### ASSIGNMENT
For the word "frame", work out how many lines in the records below contain it and state that count alone.

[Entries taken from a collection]
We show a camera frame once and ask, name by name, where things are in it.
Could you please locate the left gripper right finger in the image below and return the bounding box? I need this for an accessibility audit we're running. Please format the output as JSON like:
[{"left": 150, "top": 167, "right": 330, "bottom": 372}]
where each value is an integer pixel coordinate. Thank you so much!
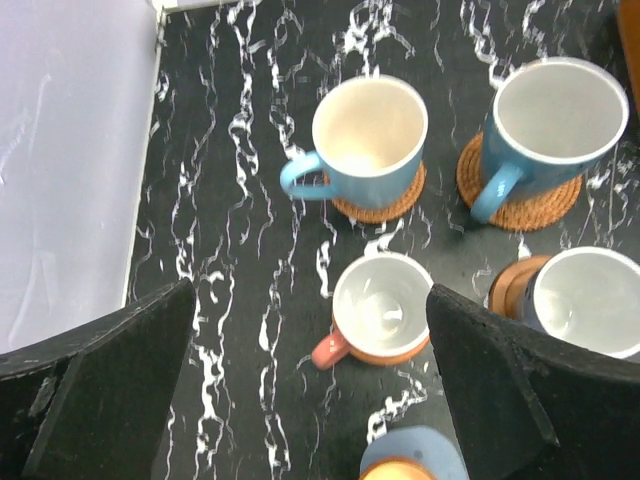
[{"left": 426, "top": 284, "right": 639, "bottom": 479}]

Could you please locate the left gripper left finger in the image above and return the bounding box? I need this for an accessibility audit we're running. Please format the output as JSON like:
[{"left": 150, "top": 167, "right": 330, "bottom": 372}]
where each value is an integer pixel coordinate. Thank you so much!
[{"left": 1, "top": 279, "right": 196, "bottom": 479}]

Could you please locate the blue face coaster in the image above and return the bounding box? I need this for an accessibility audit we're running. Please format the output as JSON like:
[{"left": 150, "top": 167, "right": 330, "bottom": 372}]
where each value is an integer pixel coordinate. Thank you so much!
[{"left": 359, "top": 426, "right": 469, "bottom": 479}]

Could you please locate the grey mug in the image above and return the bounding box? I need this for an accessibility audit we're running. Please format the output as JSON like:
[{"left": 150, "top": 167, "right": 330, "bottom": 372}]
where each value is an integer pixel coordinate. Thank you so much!
[
  {"left": 516, "top": 246, "right": 639, "bottom": 361},
  {"left": 471, "top": 57, "right": 630, "bottom": 223}
]

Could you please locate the small orange cup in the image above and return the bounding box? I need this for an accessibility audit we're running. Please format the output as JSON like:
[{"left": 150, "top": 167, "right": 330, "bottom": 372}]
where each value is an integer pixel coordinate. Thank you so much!
[{"left": 359, "top": 458, "right": 436, "bottom": 480}]

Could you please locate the pink mug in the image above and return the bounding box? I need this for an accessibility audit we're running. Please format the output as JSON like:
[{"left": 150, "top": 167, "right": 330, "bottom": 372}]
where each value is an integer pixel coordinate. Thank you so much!
[{"left": 311, "top": 252, "right": 434, "bottom": 370}]

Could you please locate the woven rattan coaster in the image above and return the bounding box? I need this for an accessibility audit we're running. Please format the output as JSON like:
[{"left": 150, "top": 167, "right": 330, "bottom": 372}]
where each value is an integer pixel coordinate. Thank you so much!
[
  {"left": 456, "top": 133, "right": 582, "bottom": 232},
  {"left": 331, "top": 162, "right": 427, "bottom": 224}
]

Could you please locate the grey mug front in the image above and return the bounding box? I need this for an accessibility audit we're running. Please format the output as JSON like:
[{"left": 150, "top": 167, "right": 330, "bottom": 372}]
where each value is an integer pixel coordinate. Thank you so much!
[{"left": 471, "top": 57, "right": 630, "bottom": 223}]

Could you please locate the large blue mug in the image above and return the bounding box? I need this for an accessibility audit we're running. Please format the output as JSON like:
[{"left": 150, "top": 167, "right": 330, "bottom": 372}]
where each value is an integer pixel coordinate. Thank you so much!
[{"left": 280, "top": 75, "right": 429, "bottom": 209}]

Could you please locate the wooden shelf rack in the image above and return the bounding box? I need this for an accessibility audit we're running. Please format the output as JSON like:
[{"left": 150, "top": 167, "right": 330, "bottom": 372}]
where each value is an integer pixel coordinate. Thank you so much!
[{"left": 617, "top": 0, "right": 640, "bottom": 110}]

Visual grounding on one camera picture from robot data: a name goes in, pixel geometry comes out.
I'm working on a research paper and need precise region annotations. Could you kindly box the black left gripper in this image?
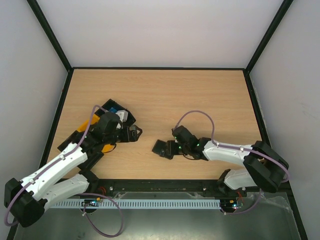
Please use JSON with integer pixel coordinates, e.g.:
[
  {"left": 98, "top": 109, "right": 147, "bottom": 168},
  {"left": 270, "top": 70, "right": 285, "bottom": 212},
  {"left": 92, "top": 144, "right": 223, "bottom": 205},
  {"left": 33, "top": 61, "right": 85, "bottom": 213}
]
[{"left": 104, "top": 125, "right": 143, "bottom": 146}]

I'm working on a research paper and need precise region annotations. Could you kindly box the black leather card holder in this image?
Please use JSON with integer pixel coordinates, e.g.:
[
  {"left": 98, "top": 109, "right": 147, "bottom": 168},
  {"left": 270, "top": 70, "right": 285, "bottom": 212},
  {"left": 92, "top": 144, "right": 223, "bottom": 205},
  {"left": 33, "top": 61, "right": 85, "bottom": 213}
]
[{"left": 152, "top": 139, "right": 167, "bottom": 157}]

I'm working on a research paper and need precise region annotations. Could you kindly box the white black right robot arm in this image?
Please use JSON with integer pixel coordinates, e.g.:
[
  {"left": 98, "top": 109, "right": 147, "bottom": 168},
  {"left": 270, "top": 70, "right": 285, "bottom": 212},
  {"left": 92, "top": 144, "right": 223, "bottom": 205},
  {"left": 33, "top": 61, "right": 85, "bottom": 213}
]
[{"left": 152, "top": 126, "right": 289, "bottom": 196}]

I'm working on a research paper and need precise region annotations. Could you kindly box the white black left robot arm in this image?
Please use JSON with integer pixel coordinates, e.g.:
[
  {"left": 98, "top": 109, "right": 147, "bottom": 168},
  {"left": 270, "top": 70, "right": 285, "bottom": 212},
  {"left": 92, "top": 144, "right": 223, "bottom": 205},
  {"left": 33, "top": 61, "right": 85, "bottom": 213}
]
[{"left": 4, "top": 110, "right": 143, "bottom": 228}]

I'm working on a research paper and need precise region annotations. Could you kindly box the blue credit card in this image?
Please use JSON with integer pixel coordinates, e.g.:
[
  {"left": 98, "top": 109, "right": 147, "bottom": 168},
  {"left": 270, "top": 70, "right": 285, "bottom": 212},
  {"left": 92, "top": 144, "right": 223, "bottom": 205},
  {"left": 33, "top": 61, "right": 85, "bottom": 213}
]
[{"left": 108, "top": 107, "right": 118, "bottom": 113}]

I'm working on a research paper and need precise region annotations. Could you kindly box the yellow middle sorting bin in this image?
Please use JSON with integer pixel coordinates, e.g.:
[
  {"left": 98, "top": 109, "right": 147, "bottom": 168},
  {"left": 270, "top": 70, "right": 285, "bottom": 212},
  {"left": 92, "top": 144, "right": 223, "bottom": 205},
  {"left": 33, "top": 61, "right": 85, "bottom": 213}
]
[{"left": 77, "top": 113, "right": 116, "bottom": 154}]

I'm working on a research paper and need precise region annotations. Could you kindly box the black far sorting bin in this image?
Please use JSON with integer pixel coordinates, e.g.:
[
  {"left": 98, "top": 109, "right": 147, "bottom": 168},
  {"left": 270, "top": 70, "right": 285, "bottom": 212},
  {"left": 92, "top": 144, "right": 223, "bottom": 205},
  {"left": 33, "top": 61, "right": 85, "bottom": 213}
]
[{"left": 101, "top": 98, "right": 136, "bottom": 127}]

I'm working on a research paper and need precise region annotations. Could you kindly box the black sorting bin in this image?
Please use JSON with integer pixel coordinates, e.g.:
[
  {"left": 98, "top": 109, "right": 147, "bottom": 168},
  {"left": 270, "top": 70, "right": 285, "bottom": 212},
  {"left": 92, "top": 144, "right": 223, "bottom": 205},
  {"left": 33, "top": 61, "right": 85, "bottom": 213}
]
[
  {"left": 56, "top": 129, "right": 105, "bottom": 173},
  {"left": 101, "top": 98, "right": 136, "bottom": 127}
]

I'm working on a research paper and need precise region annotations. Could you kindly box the black near sorting bin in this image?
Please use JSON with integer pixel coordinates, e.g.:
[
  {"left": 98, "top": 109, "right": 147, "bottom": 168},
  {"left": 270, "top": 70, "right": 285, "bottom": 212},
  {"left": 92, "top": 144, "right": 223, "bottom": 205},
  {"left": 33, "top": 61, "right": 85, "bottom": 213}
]
[{"left": 56, "top": 129, "right": 105, "bottom": 173}]

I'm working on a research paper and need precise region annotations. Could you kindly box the left controller circuit board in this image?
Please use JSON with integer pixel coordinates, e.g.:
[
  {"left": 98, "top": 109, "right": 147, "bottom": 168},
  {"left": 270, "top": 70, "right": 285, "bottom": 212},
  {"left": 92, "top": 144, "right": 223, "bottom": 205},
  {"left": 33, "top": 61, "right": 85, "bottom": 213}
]
[{"left": 81, "top": 197, "right": 103, "bottom": 207}]

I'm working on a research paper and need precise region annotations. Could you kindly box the controller circuit board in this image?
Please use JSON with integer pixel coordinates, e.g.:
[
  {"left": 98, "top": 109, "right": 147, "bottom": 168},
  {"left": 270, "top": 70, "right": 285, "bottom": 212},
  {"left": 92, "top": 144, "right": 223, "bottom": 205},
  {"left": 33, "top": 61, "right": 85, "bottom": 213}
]
[
  {"left": 220, "top": 198, "right": 245, "bottom": 209},
  {"left": 81, "top": 197, "right": 103, "bottom": 207}
]

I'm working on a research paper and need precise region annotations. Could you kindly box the right controller circuit board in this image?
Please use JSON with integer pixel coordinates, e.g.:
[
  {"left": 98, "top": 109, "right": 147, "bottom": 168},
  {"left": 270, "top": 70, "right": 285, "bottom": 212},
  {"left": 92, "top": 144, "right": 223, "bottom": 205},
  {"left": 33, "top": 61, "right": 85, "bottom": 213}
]
[{"left": 220, "top": 198, "right": 245, "bottom": 209}]

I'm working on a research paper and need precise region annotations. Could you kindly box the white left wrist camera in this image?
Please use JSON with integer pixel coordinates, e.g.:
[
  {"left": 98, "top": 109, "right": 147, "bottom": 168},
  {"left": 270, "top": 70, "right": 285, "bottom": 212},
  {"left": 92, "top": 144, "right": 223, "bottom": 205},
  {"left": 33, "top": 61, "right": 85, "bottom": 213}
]
[{"left": 115, "top": 110, "right": 129, "bottom": 123}]

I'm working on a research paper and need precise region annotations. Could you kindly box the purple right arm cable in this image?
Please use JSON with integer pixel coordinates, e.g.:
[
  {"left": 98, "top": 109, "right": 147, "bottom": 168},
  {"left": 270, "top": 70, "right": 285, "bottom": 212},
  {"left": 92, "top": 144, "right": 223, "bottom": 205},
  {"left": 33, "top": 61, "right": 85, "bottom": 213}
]
[{"left": 176, "top": 110, "right": 291, "bottom": 216}]

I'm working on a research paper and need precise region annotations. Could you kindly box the light blue slotted cable duct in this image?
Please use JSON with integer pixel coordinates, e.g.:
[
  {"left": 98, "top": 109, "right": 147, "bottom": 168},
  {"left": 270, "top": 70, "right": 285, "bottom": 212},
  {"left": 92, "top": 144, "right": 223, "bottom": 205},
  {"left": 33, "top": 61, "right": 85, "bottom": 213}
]
[{"left": 52, "top": 198, "right": 221, "bottom": 210}]

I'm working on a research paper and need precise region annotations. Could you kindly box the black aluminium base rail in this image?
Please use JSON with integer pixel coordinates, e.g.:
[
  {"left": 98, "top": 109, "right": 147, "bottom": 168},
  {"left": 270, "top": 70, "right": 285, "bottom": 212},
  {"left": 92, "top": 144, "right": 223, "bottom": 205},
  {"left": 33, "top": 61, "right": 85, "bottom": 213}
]
[{"left": 26, "top": 177, "right": 291, "bottom": 200}]

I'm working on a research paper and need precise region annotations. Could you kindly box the black cage frame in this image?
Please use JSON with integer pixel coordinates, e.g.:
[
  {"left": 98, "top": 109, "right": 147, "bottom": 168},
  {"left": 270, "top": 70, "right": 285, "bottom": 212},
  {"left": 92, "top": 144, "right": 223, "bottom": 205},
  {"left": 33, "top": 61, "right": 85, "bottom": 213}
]
[{"left": 4, "top": 0, "right": 309, "bottom": 240}]

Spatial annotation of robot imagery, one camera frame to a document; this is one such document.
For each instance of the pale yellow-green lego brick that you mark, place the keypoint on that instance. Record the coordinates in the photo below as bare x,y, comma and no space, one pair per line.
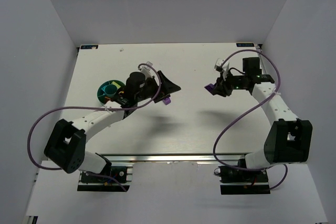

### EXERCISE ANSWER
3